Juliana Freire (NYU) - Democratizing Urban Data Exploration
Democratizing Urban Data Exploration
The ability to collect data from urban environments through a variety of sensors, coupled with a push towards openness and transparency by governments, has resulted in the availability of a plethora of spatio-temporal datasets. By analyzing these data, we can better understand how different urban components behave and interact over space and time, and obtain insights to make city operations more efficient, inform policies and planning, and improve the quality of life for residents. While there have been successful efforts in this direction, they are few and far between. Analyzing urban data often requires a staggering amount of work, from identifying and wrangling relevant data, to carrying out exploratory analyses and creating predictive models — tasks that are often out of reach for domain experts that lack training in computing and data science. In this talk, I will discuss research we have done that aims to democratize data exploration. I will present methods and systems which combine data management, analytics, and visualization to increase the level of interactivity, scalability, and usability for spatio-temporal data analyses.
Juliana Freire
Juliana Freire is a Professor of Computer Science and Data Science at New York University. She is the elected chair of the ACM Special Interest Group on Management of Data (SIGMOD) and a council member of the Computing Research Association’s Computing Community Consortium (CCC). She was the lead investigator and executive director of the NYU Moore-Sloan Data Science Environment. Her research interests are in large-scale data analysis, curation and integration, visualization, provenance management, and web information discovery. She has made fundamental contributions to data management methods and tools that address problems introduced by emerging applications including urban analytics and computational reproducibility.

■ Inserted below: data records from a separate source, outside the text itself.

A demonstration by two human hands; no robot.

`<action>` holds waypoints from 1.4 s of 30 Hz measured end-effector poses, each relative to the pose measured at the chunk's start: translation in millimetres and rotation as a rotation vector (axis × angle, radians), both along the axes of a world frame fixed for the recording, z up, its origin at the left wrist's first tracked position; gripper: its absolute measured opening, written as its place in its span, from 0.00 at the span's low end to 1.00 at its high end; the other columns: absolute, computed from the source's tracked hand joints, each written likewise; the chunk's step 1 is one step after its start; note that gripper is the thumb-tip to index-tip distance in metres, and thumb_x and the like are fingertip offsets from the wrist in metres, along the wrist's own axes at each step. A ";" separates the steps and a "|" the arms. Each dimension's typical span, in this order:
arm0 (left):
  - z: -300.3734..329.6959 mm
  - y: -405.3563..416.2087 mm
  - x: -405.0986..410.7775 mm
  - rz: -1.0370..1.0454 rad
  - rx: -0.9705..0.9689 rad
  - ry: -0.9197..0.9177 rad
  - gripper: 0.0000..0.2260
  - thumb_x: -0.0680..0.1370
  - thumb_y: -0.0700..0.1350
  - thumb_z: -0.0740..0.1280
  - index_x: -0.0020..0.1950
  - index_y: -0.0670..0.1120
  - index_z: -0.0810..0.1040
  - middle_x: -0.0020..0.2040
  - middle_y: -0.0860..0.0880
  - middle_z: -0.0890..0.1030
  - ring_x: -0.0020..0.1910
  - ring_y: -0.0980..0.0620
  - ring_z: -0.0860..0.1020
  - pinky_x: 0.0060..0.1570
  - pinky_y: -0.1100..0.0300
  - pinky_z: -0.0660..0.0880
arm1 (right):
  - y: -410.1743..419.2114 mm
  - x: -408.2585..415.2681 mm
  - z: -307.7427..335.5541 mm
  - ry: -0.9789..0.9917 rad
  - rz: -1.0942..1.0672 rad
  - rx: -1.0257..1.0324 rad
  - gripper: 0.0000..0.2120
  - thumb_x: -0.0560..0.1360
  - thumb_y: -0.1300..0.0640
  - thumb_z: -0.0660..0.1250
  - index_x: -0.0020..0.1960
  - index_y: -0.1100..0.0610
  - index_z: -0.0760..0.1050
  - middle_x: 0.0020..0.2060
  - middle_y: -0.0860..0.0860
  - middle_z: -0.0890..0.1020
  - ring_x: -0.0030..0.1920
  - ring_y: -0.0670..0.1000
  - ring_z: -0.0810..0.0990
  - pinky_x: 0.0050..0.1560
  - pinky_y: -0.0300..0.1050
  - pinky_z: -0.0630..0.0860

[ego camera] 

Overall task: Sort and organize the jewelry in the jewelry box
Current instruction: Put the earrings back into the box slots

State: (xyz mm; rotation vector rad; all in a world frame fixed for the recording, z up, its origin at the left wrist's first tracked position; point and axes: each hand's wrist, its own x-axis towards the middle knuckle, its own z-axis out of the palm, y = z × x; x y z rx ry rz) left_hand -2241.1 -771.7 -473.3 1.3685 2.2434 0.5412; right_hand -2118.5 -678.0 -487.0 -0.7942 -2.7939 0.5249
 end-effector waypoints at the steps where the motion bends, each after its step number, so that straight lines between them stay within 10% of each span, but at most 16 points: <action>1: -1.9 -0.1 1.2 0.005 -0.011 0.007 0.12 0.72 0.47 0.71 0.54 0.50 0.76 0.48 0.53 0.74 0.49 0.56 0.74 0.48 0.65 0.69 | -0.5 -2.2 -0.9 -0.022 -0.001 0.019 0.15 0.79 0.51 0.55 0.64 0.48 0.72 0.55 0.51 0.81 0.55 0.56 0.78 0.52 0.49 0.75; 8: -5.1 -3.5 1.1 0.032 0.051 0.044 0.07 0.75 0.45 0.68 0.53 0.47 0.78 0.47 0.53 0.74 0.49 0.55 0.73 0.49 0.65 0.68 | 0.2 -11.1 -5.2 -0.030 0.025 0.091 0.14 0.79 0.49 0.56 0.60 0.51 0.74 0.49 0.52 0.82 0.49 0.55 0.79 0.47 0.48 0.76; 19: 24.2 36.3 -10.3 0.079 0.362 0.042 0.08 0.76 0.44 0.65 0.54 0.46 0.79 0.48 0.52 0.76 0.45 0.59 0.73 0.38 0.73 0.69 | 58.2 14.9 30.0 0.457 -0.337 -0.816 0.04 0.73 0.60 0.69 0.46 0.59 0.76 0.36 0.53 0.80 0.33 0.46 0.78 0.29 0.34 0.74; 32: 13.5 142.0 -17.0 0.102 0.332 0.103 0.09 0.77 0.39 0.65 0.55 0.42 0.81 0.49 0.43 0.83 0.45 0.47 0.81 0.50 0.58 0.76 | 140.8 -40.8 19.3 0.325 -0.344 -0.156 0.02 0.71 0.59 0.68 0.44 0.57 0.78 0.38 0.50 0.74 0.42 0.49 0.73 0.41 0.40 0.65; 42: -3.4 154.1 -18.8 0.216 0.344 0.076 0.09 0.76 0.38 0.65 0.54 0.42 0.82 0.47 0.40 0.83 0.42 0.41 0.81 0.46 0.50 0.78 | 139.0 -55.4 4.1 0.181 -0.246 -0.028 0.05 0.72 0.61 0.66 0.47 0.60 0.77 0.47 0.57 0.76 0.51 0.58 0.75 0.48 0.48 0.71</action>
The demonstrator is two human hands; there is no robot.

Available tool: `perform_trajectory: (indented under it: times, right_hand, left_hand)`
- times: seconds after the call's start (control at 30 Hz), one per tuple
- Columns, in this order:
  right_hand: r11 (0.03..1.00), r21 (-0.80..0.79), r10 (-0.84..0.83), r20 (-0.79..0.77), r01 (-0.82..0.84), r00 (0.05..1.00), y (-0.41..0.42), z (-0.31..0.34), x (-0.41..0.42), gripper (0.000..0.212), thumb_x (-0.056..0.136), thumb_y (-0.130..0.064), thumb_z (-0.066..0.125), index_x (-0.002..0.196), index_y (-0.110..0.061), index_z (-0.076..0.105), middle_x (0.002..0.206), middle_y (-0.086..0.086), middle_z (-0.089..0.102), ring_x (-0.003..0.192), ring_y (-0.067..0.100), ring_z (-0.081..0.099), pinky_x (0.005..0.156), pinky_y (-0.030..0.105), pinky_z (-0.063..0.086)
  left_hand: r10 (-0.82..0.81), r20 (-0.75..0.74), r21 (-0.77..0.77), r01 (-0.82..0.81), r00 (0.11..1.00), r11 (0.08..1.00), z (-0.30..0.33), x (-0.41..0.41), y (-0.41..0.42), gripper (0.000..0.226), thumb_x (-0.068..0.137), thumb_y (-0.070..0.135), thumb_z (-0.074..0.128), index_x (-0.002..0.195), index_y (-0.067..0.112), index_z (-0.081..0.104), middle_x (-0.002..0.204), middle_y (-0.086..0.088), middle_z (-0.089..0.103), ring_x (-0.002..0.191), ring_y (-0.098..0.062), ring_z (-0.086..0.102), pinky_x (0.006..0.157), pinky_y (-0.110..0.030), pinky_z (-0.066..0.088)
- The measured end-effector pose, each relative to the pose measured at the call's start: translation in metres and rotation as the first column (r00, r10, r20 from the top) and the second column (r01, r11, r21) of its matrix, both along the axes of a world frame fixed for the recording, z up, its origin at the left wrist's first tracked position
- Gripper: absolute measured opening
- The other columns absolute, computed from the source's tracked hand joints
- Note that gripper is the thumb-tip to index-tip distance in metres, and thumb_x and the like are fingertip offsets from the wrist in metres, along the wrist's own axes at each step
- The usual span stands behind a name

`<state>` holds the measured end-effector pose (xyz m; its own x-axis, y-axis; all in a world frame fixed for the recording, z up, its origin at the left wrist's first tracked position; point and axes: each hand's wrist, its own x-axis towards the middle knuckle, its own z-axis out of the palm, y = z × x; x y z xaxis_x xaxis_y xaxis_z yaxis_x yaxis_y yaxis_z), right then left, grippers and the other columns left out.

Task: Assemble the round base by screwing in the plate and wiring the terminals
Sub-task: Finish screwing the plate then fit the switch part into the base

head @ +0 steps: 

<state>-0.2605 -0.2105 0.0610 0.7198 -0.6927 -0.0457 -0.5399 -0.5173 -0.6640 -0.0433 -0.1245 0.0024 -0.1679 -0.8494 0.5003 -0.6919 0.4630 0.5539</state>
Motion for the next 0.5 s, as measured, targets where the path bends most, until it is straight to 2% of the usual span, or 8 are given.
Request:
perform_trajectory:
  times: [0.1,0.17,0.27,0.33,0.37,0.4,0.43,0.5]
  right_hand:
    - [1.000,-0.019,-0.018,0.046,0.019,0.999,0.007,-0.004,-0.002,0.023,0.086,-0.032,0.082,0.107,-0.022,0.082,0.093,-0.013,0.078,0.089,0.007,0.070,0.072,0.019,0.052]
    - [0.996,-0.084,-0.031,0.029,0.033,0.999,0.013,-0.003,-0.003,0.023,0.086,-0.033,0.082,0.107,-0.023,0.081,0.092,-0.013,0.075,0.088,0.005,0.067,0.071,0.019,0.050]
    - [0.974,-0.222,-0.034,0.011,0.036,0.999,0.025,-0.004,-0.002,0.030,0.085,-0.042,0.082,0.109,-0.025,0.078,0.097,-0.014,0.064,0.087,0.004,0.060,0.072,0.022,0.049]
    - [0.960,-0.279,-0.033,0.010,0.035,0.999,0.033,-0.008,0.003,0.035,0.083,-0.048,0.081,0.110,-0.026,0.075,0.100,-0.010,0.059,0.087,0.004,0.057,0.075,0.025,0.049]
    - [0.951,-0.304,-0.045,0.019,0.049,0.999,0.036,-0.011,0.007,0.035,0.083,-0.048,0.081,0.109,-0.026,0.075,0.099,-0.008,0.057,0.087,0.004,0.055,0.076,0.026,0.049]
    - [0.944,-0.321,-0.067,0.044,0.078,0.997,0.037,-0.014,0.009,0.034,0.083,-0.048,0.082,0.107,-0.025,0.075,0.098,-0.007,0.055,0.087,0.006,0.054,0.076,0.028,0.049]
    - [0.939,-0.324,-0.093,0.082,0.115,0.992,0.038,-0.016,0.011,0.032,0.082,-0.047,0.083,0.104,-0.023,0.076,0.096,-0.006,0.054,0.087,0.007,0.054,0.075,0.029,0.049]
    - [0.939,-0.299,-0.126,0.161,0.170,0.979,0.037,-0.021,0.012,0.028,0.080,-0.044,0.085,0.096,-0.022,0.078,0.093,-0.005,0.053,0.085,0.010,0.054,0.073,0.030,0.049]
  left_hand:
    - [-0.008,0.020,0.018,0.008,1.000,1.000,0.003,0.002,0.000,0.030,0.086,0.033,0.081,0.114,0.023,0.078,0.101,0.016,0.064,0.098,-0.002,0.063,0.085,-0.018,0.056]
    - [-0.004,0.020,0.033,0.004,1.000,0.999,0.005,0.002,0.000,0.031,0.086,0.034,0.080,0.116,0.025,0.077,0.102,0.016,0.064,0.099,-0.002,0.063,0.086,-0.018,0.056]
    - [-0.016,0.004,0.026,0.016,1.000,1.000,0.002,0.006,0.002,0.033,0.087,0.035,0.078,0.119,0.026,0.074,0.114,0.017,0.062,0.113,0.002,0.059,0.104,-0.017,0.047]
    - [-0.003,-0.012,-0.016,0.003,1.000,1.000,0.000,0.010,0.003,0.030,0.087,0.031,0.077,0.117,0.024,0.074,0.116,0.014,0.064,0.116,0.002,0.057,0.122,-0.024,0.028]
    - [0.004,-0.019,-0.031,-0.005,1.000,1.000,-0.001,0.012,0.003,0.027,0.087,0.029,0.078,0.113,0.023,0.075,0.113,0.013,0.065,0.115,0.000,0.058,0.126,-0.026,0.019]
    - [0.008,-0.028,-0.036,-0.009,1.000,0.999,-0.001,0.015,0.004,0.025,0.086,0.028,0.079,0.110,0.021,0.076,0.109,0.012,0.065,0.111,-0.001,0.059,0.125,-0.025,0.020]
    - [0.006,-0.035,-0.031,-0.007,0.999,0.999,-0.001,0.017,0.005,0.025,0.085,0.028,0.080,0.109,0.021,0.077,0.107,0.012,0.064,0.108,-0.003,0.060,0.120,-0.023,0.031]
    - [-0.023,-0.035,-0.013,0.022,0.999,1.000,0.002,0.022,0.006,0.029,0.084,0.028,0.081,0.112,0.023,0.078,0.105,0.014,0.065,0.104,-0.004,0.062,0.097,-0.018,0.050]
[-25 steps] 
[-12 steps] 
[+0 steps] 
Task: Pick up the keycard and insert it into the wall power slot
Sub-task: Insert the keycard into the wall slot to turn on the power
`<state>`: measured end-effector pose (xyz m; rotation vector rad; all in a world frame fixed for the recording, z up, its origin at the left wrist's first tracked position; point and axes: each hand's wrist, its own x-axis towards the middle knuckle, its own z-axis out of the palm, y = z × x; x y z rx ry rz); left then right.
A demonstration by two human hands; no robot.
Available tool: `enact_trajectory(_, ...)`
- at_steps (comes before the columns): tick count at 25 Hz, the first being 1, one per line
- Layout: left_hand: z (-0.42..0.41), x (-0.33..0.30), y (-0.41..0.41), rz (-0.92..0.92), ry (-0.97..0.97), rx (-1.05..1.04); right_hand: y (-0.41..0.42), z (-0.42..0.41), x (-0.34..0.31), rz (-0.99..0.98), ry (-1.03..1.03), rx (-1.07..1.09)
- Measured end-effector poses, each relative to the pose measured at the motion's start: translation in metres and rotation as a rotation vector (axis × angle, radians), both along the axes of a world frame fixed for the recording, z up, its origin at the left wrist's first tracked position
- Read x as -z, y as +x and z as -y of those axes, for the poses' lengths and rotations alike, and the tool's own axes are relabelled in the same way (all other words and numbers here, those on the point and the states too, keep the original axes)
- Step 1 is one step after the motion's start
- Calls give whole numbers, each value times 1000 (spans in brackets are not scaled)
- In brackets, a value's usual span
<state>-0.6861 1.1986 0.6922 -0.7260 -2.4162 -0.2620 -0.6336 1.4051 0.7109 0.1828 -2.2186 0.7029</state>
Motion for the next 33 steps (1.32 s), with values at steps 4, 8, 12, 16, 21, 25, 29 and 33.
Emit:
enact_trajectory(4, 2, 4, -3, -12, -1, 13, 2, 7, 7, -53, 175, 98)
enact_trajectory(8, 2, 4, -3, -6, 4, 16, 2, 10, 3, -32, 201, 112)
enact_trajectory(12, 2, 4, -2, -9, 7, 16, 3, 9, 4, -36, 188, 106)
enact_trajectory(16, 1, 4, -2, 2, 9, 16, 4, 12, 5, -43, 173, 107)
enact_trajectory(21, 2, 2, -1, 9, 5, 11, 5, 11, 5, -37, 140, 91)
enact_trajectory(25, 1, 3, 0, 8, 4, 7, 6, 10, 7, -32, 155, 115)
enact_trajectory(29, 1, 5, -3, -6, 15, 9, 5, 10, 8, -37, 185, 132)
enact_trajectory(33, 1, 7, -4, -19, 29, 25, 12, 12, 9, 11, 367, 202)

Freire has published over 180 technical papers, several open-source systems, and is an inventor of 12 U.S. patents. She has co-authored 6 award-winning papers, including one that received the ACM SIGMOD Most Reproducible Paper Award. She is an ACM Fellow and a recipient of an NSF CAREER, two IBM Faculty awards, and a Google Faculty Research award. Her research has been funded by the National Science Foundation, DARPA, Department of Energy, National Institutes of Health, Sloan Foundation, Gordon and Betty Moore Foundation, W. M. Keck Foundation, Google, Amazon, AT&T Research, Microsoft Research, Yahoo! and IBM. She received M.Sc. and Ph.D. degrees in computer science from the State University of New York at Stony Brook.